*Problem details*:
Will you write out all the entries below exactly?

Items from a data source
⁂

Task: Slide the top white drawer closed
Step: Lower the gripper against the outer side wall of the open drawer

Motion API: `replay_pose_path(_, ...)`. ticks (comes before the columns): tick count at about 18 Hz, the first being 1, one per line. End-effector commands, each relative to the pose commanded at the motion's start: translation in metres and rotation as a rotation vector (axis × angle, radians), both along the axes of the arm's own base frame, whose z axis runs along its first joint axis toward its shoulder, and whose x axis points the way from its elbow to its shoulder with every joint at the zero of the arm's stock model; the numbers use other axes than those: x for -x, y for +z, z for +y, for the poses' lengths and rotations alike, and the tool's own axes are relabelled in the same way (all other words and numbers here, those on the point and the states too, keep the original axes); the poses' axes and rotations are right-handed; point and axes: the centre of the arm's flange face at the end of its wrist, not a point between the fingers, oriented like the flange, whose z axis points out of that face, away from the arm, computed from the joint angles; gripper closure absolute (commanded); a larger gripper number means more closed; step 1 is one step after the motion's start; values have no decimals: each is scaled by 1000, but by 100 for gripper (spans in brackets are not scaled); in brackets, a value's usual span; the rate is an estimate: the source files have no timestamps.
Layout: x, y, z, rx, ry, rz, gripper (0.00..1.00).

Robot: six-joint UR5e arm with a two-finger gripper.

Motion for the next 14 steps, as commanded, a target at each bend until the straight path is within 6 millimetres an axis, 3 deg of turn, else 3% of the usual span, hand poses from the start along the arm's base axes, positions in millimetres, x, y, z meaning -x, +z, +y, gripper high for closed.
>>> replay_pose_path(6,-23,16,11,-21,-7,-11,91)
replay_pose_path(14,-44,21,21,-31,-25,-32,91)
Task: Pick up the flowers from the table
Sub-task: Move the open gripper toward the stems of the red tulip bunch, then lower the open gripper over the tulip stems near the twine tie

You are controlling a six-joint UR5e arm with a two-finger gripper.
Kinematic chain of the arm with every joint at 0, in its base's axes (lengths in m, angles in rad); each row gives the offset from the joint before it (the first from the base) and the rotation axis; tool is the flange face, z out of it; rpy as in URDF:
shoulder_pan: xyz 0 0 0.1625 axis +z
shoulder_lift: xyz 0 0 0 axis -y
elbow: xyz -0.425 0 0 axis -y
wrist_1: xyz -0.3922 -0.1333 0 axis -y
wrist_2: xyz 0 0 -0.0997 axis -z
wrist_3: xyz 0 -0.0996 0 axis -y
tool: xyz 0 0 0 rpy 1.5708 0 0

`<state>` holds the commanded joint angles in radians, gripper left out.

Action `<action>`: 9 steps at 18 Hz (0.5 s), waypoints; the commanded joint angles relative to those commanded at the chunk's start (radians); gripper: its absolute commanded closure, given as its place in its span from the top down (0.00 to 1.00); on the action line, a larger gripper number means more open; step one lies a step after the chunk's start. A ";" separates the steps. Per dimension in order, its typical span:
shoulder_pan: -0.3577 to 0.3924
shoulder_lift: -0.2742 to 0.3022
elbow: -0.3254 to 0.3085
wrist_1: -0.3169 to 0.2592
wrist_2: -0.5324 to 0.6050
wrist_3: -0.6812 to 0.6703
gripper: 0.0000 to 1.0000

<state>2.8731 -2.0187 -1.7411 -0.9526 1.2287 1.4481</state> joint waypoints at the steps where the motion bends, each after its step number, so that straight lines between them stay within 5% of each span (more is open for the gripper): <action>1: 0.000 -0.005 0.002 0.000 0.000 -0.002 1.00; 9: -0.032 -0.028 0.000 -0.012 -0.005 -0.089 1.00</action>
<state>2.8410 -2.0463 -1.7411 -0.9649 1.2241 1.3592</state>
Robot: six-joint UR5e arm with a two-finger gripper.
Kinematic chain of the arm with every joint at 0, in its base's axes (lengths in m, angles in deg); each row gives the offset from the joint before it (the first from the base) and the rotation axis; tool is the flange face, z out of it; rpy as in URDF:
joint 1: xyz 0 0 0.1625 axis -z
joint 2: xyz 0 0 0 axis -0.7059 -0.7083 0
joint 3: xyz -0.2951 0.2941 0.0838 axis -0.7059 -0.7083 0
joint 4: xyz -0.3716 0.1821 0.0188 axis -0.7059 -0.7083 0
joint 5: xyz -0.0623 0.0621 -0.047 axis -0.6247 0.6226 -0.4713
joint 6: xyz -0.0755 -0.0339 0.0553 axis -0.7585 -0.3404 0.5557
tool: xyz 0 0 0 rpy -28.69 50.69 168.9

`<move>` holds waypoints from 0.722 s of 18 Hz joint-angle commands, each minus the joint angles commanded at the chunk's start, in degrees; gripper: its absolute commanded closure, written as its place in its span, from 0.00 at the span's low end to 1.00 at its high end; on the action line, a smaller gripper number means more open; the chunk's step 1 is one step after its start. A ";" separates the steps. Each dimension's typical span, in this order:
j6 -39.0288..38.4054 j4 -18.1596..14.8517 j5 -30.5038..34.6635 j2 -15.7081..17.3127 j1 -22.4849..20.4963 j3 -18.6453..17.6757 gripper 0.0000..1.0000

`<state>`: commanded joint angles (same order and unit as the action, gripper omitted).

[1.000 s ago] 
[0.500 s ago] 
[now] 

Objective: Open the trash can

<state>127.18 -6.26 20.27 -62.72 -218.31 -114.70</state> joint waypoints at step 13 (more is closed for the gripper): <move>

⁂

*Task answer*:
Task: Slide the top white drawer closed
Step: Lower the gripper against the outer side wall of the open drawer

Motion API: `replay_pose_path(_, ...)`. ticks (comes before the columns): tick count at about 18 Hz, the first being 1, one per line. End-effector commands, each relative to the pose commanded at the motion's start: translation in metres and rotation as a rotation vector (axis × angle, radians), both along the axes of the arm's own base frame, whose z axis runs along its first joint axis toward its shoulder, and whose x axis points the way from its elbow to its shoulder with every joint at the zero of the arm's stock model; the numbers use other axes than those: x for -x, y for +z, z for +y, for the poses' lengths and rotations alike, and the tool's own axes are relabelled in the same way (all other words and numbers here, those on the point and the states too, keep the original axes); the poses' axes and rotations are right-handed; point and axes: the centre of the arm's flange face at the end of its wrist, not a point between the fingers, oriented like the flange, whose z axis points out of that face, away from the arm, computed from the joint angles; gripper closure absolute (commanded); a larger gripper number means more closed; step 1 is one step after the motion's start; values have no decimals: each is scaled by 1000, but by 100 for gripper (spans in brackets are not scaled); in brackets, a value's usual span; the rate is an estimate: the source files have no timestamps.
Layout: x, y, z, rx, ry, rz, gripper (0.00..1.00).

Robot: six-joint UR5e arm with a two-finger gripper.

Motion for the next 14 steps, as commanded, a target at each bend until the straight path is within 6 millimetres an axis, 3 deg of turn, else 3% of the usual span, hand poses from the start along the arm's base axes, positions in millimetres, x, y, z meaning -x, +z, +y, gripper high for closed.
>>> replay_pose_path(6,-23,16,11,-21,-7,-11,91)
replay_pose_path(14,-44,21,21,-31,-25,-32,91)
Task: Pick up the flowers from the table
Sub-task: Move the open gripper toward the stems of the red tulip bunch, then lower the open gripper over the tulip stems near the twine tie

You are controlling a six-joint UR5e arm with a two-finger gripper.
Kinematic chain of the arm with every joint at 0, in its base's axes (lengths in m, angles in rad); each row gives the offset from the joint before it (the first from the base) and the rotation axis; tool is the flange face, z out of it; rpy as in URDF:
shoulder_pan: xyz 0 0 0.1625 axis +z
shoulder_lift: xyz 0 0 0 axis -y
elbow: xyz -0.425 0 0 axis -y
wrist_1: xyz -0.3922 -0.1333 0 axis -y
wrist_2: xyz 0 0 -0.0997 axis -z
wrist_3: xyz 0 -0.0996 0 axis -y
tool: xyz 0 0 0 rpy 1.5708 0 0

`<state>` holds the commanded joint angles in radians, gripper left out.

Action `<action>`: 9 steps at 18 Hz (0.5 s), waypoints; the commanded joint angles relative to those commanded at the chunk's start (radians); gripper: its absolute commanded closure, given as its place in its span from the top down (0.00 to 1.00); on the action line, a larger gripper number means more open; step one lies a step after the chunk's start. A ";" separates the steps. Per dimension in order, its typical span:
shoulder_pan: -0.3577 to 0.3924
shoulder_lift: -0.2742 to 0.3022
elbow: -0.3254 to 0.3085
wrist_1: -0.3169 to 0.2592
wrist_2: -0.5324 to 0.6050
wrist_3: -0.6812 to 0.6703
gripper: 0.0000 to 1.0000

<state>2.8731 -2.0187 -1.7411 -0.9526 1.2287 1.4481</state> joint waypoints at the steps where the motion bends, each after its step number, so that straight lines between them stay within 5% of each span (more is open for the gripper): <action>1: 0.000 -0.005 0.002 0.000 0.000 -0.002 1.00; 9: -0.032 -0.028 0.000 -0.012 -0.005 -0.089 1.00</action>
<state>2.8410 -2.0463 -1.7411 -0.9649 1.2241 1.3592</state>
Robot: six-joint UR5e arm with a two-finger gripper.
Kinematic chain of the arm with every joint at 0, in its base's axes (lengths in m, angles in deg); each row gives the offset from the joint before it (the first from the base) and the rotation axis; tool is the flange face, z out of it; rpy as in URDF:
joint 1: xyz 0 0 0.1625 axis -z
joint 2: xyz 0 0 0 axis -0.7059 -0.7083 0
joint 3: xyz -0.2951 0.2941 0.0838 axis -0.7059 -0.7083 0
joint 4: xyz -0.3716 0.1821 0.0188 axis -0.7059 -0.7083 0
joint 5: xyz -0.0623 0.0621 -0.047 axis -0.6247 0.6226 -0.4713
joint 6: xyz -0.0755 -0.0339 0.0553 axis -0.7585 -0.3404 0.5557
tool: xyz 0 0 0 rpy -28.69 50.69 168.9

`<move>` holds waypoints from 0.722 s of 18 Hz joint-angle commands, each minus the joint angles commanded at the chunk's start, in degrees; gripper: its absolute commanded closure, written as its place in its span, from 0.00 at the span's low end to 1.00 at its high end; on the action line, a smaller gripper number means more open; the chunk's step 1 is one step after its start. A ";" separates the steps. Each dimension's typical span, in this order:
j6 -39.0288..38.4054 j4 -18.1596..14.8517 j5 -30.5038..34.6635 j2 -15.7081..17.3127 j1 -22.4849..20.4963 j3 -18.6453..17.6757 gripper 0.0000..1.0000

`<state>`: commanded joint angles (same order and unit as the action, gripper omitted).

[1.000 s ago] 
[0.500 s ago] 
[now] 

Objective: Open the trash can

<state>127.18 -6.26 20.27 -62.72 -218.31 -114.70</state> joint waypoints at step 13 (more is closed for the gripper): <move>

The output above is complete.